Minha única história com Pelé, o Rei do futebol

Ele se despiu de sua camisa branca, de número 10, do Santos FC, e a entregou a mim, na beira do gramado do Estádio Presidente Vargas. A peça foi leiloada pelo Lions Clube de Maranguape.

Legenda: Pelé doa sua camisa, usada no jogo contra o Ceará em dezembro de 1972 no PV, para o Lions Clube de Maranguape
Foto: Acervo Biblioteca Pública Estadual do Ceará/Jornal Tribuna do Ceará

Ela exalava um cheiro de suor e perfume. Era toda branca, inclusive a gola, feita também de puro algodão, detalhe que tornava mais elegante quem a vestia.
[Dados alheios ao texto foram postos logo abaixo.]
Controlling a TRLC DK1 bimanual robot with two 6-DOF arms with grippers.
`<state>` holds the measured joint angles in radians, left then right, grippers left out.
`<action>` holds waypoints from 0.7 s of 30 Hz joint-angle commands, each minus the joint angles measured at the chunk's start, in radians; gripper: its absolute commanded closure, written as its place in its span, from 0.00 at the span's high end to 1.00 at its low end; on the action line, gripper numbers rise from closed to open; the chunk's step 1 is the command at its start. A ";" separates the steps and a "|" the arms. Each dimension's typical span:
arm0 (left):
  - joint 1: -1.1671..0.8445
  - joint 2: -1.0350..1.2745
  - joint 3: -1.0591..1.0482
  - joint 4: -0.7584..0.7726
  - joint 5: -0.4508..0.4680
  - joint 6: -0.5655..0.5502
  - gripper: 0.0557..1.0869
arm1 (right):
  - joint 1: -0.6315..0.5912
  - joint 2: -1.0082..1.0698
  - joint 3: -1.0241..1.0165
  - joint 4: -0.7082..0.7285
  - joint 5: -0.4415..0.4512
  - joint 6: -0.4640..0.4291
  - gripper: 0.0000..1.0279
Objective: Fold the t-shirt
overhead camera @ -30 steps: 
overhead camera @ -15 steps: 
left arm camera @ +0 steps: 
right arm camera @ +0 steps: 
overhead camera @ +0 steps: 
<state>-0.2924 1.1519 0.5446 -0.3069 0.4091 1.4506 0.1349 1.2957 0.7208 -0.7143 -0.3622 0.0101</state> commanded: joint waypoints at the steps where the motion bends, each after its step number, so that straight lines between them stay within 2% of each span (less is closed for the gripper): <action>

Eram pretos o símbolo do clube, o Santos FC, e o número 10 às costas. 

Quando, em um domingo de dezembro de 1972, o juiz encerrou o jogo do Santos com o Ceará Sporting no Estádio Presidente Vargas, em Fortaleza, Edson Arantes do Nascimento, o Pelé, já denominado Rei do Futebol, correu até a beira do campo, despiu-se de sua famosa camisa e a entregou a mim sob o olhar incrédulo de mais de 20 mil pessoas que lotavam o velho e hoje remodelado PV.

Uma semana antes, em Porto Alegre, onde eu estivera em missão do “Diário de Pernambuco”, vi Pelé sentar-se à mesa do restaurante para o café da manhã no Hotel São Rafael - onde se hospedava o Santos. 

Não acreditei no que vi. Levantei-me de onde estava e fui em direção ao Rei.

“Pelé, bom dia, sou jornalista do Ceará, estou aqui a serviço do meu jornal, mas pertenço ao Lions Clube de Maranguape, a terra do Chico Anísio. Nós temos um trabalho social importante lá e precisamos ampliá-lo, e por isto venho pedir-lhe a camisa que você usará no próximo domingo em Fortaleza, no jogo com o Ceará. Vamos leiloá-la e o produto do leilão será revertido em benefício do nosso trabalho social”, foi o que eu disse a ele mais ou menos com estas palavras.

Pelé fez um sinal com a cabeça, como se me mandasse sentar. Atendi-o com o coração batendo descompassadamente. Senti a mesma emoção de milhares de pessoas que tiveram a chance de chegar perto dele e conversar com ele. 

Surpresa! Pelé disse a mim que entregaria sua camisa após o jogo, desde que eu o informasse onde me encontraria na beira do gramado. Tomei a providência de, antes de começar a partida vencida pelo Ceará por 2x1 (Pelé fez o gol do Santos logo aos 11 minutos do primeiro tempo, mas Dacosta e Samuel, com seus gols, derrotaram os santistas), correr até ele e apontar para o lugar onde eu estaria.

Quando Pelé entregou-me a camisa, uma, duas ou três lágrimas caíram dos meus olhos. 

“Muito obrigado, Pelé. O Lions de Maranguape ser-lhe-á grato para sempre”, foi a frase que pronunciei.

Ele – o Atleta do Século XX – retirou-se, nu da cintura para cima, trotando como um puro alazão em direção ao então acanhado vestiário do estádio, que hoje está modernizado. 

Duas semanas depois, o Lions maranguapense fez uma festa para promover o leilão da camisa número 10 de Pelé. 

A peça, arrematada por um grande valor da época, foi antes lavada e engomada por minha mãe, Maria Alice, mãe de mais 13 filhos, que morreu em março do ano passado, aos 100 anos.

Pelé, que eu vi, pessoalmente, em março de 1961, fazer o famoso gol de placa no Maracanã, depois de driblar metade do time do Fluminense, foi e será para sempre o maior jogador de futebol que o mundo já conheceu. E que eu vi jogar.

Pelé, descanse em paz. Obrigado por tantas alegrias. Obrigado pela sua inimitável arte.